Yavaşça arkamı dönerken aynı zaman da da "Abicim kıtmısın kibarca ş*ktir git diyorum sana" dedim ve ayağa kalkıp aynı zamanda da bedenimi tamamen ona çevirdim daha doğrusu onlara 3 kişilerdi bana laf atan salak diğerlerine nazar daha önde duruyordu.

Onun arasındaki elemana baktım e bu benim bio ikiz(adını unuttum shshsh) beni görmesiyle o da şaşırmış gibiydi olabildiğince yüzümü sabit tutmaya çalıştım ve yine konuştum "Mal mısın abicim gitsene şurdan ne diye başımda dikiliyosunuz anlamıyorsunuz herhalde söylediklerimi" dedim ve hala bana bön bön birazda şaşkınlıkla bakıyorlardı "Aman be " diyip yanlarından uzaklaştım.

Tabi yerdeki hırkayı almayı unutmadım. E tamam mükemmel şimdi nereye gidicem. O eve gitmek istemediğim kesin ama gidicek başka bir yerim de yok en iyisi eve gidip Güler Hanım ile şu abi takımından ayrı bir yerde kalmak için konuşmak. Bence beni anlayışla karşılayacaklardır nede olsa oğulları bildiğin bana işkence ediyorlar üstelik o pis Karan'ın son yaptıkları... Gerçekten acımasızca...
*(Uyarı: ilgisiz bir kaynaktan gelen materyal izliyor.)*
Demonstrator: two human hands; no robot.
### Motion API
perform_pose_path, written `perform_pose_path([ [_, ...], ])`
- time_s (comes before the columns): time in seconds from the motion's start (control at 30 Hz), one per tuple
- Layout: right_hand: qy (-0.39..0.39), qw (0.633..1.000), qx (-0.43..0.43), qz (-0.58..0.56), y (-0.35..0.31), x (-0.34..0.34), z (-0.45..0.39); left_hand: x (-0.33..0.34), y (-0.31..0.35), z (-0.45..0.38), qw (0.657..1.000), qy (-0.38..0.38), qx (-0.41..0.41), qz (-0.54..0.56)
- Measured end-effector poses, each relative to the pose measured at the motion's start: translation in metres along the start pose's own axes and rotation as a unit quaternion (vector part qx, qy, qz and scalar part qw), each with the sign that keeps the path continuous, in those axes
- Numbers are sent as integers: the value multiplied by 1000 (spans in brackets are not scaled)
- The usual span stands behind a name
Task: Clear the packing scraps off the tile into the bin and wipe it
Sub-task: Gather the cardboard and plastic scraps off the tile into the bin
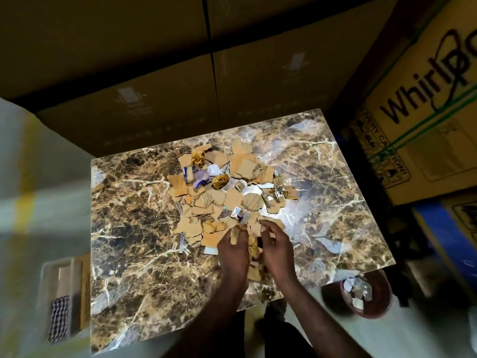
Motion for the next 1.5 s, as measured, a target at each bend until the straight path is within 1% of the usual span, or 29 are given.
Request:
perform_pose_path([
  [0.07,-22,997,-33,70,2,6,-19,-7,-14,-1,999,32,-6,-19],
  [0.13,-51,990,-70,107,-5,18,-40,-15,-33,-11,998,58,-8,-7],
  [0.17,-66,985,-91,127,-11,26,-50,-20,-18,-1,998,62,-17,2],
  [0.2,-84,978,-114,152,-17,36,-60,-24,-17,0,998,61,-32,9],
  [0.27,-137,957,-144,209,-21,59,-76,-31,-16,2,996,77,-51,13],
  [0.33,-179,926,-175,281,-19,78,-84,-36,-21,-2,994,91,-52,12],
  [0.4,-197,897,-208,337,-19,86,-86,-39,-23,-5,993,107,-44,19],
  [0.47,-201,888,-218,351,-17,85,-87,-40,-21,-5,992,122,-32,10],
  [0.53,-196,899,-217,326,-16,79,-90,-39,-12,-6,993,120,-17,7],
  [0.57,-187,913,-208,298,-16,73,-90,-38,-8,-5,993,117,-11,3],
  [0.63,-163,950,-170,208,-17,53,-91,-32,-7,-8,993,114,2,12],
  [0.7,-147,976,-126,102,-23,23,-83,-22,-4,-4,993,114,-1,41],
  [0.77,-140,986,-92,1,-23,-11,-68,1,5,9,992,85,-17,87],
  [0.87,-136,978,-12,-157,-9,-56,-38,47,7,24,987,44,-51,145],
  [0.93,-99,968,20,-230,5,-83,-21,83,11,41,989,4,-51,142],
  [0.97,-71,966,24,-248,13,-98,-15,103,11,49,990,-19,-47,135],
  [1.07,-2,970,9,-243,35,-137,0,155,7,78,990,-97,-35,100],
  [1.17,87,978,3,-187,57,-179,16,207,1,111,980,-196,8,44],
  [1.2,117,976,11,-181,62,-191,21,222,-1,123,974,-224,23,25],
  [1.27,179,961,37,-206,80,-219,30,254,-11,152,957,-287,37,-9],
  [1.33,241,947,51,-206,102,-247,41,281,-29,175,936,-349,14,-43],
  [1.4,270,935,79,-215,128,-265,51,304,-50,192,913,-402,-8,-75],
  [1.47,302,912,115,-252,155,-279,64,322,-81,209,887,-451,-58,-86],
  [1.5,325,898,123,-269,165,-286,70,327,-92,213,880,-460,-57,-105],
])
Point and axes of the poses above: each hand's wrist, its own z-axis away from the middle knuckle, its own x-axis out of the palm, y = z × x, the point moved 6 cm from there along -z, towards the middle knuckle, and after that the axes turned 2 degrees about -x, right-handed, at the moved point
Yolun karşısına geçmem gerekiyor şuan sağıma soluma baktım ama araba geliyordu ben beklerken 5 6 yaşlarında bir çocuk birden yola atladı o an refleksle onu kolundan yakalayıp kaldırıma geri fırlattım onu ama dengem bozuldu ve yolu boyladım .Korna sesi ardından gelen kulaklarımı acıtan bir fren sesi... Sessizlik ... Birileri gelsin diye bekledim duyuyorum ama hareket edemiyorum bedenim acıyor kemiklerim batıyor... İnsanlar üşüşmeye başladı başıma artık dayanamayan gözlerim kapandı... Bu zulüm ne zaman biticek...

 

 

 

Son🩷

 

Bir bölümünü daha sonuna geldik umarım beğenirsiniz 🩷🩷

Kitapta görmek istediğiniz sahneleri buraya yazar mısınız o sahnelerede yer vermeye çalışayım 🫴

Oy vermeyi ve Yorum yapmayı unutmayın vayyyy🫰🫶

 

 

Bölüm : 04.04.2025 15:18 tarihinde eklendi
Okur Yorumları Yorum Ekle
Hikayeyi Paylaş
Loading...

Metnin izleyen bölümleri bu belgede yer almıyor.